**Problem description:**
What lines in the records below include the word "that"? Return each one.

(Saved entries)
== Segment start ==

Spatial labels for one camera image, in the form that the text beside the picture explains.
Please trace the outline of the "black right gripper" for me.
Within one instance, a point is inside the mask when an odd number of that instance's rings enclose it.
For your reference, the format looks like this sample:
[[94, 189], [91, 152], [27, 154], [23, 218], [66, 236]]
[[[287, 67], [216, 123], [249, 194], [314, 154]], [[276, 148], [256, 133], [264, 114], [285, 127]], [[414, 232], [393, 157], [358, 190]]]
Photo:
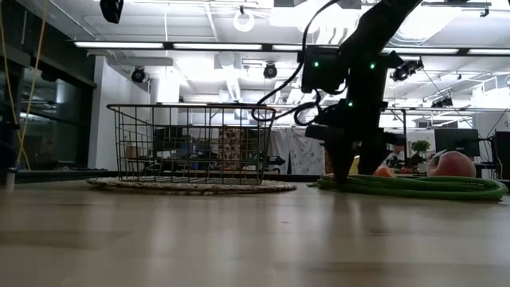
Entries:
[[385, 144], [402, 145], [402, 134], [385, 132], [379, 127], [381, 112], [387, 108], [386, 101], [358, 105], [354, 101], [340, 101], [322, 109], [306, 127], [307, 137], [325, 142], [338, 184], [345, 182], [351, 169], [355, 157], [353, 142], [362, 143], [359, 153], [361, 175], [373, 175], [381, 165], [385, 159]]

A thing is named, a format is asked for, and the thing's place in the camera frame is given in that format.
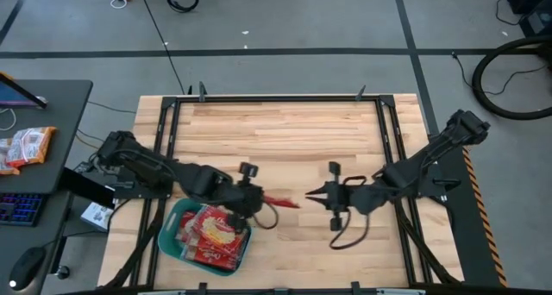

== Segment end ==

**Task response:**
Spatial labels for one camera image, in the form that the text beside the picture explains.
Within one instance, a point is inside the mask when an odd number of that instance's rings enclose it.
A thing is named, a format is asked for, and the thing's place in the camera frame is given in that format.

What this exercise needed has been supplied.